Conhecido carinhosamente como o «viejo», Pepe Mujica integrou, na juventude, o Movimento de Libertação Nacional-Tupamaros, fortemente influenciado pela Revolução Cubana. Durante a ditadura cívico-militar, foi capturado, torturado e esteve 15 anos preso, 11 dos quais em regime de solitária. Foi atingido por seis tiros durante a sua detenção, o que resultou na perda parcial de um pulmão.

Com o restabelecimento da democracia, em 1985, foi eleito deputado em 1989 pela Frente Amplio, uma coligação que agrupa forças progressistas como o Movimento de Participação Popular (do qual é fundador) e o Partido Comunista do Uruguai. Ocupou depois o cargo de senador e, em 2005, foi nomeado ministro da Agricultura e Pescas no primeiro governo da coligação.
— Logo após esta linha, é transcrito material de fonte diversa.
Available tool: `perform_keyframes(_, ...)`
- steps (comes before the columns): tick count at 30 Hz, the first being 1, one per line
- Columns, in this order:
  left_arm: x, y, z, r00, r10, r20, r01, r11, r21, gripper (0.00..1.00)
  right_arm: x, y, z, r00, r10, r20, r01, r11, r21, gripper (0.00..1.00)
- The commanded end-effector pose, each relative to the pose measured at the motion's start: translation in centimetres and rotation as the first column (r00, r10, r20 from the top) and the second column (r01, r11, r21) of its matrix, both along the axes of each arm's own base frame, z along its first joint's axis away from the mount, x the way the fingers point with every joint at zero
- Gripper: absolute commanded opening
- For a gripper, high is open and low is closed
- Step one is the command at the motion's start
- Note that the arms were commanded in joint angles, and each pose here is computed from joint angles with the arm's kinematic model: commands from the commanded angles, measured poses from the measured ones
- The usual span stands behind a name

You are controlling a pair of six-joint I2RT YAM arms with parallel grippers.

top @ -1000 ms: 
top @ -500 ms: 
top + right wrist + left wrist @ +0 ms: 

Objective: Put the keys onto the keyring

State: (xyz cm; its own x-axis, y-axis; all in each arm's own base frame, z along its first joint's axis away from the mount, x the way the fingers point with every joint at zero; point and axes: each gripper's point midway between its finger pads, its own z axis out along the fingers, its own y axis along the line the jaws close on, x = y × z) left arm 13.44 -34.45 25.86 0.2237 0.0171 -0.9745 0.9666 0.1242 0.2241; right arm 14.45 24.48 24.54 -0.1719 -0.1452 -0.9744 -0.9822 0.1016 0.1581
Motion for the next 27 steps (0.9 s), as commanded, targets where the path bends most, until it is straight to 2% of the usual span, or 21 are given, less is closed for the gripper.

Cinco anos depois foi eleito presidente da República com 54,6% dos votos na segunda volta, tendo iniciado o mandato em 2010. A sua posse ao ar livre, ao lado de figuras como Hugo Chávez e Rafael Correa, marcava o início de um governo que ficou conhecido pela coerência entre o discurso e a prática. Nunca abandonou a sua modesta casa nos arredores de Montevideu. Na cerimónia de tomada de posse, sublinhou: «Custou uma vida entender que o poder está nas massas.»

Durante o seu governo, o investimento público em áreas sociais aumentou, assim como a valorização das empresas públicas, o desemprego caiu de 13% para 7% (depois de já ter descido de 22% para 13% no mandato anterior da Frente Amplio) e o salário mínimo cresceu 250%. O país passou a ser reconhecido como um dos mais avançados em matéria de direitos laborais, como a negociação colectiva, a liberdade sindical e o direito à greve, como afirma o PIT-CNT, a central sindical uruguaia.

Pepe Mujica defendeu sempre a integração latino-americana, a justiça ambiental e uma ordem internacional mais solidária. Promoveu políticas progressistas em várias áreas: doou 90% do seu salário para financiar um programa de habitação digna, legalizou o casamento entre pessoas do mesmo sexo e aprovou o direito à interrupção voluntária da gravidez de forma segura.

Interrogado sobre a sua opção por uma vida austera, respondeu com clareza: «Os políticos têm de viver como vive a maioria e não como vive a minoria.» Porque, para Mujica, «a política é a luta pela felicidade de todos.»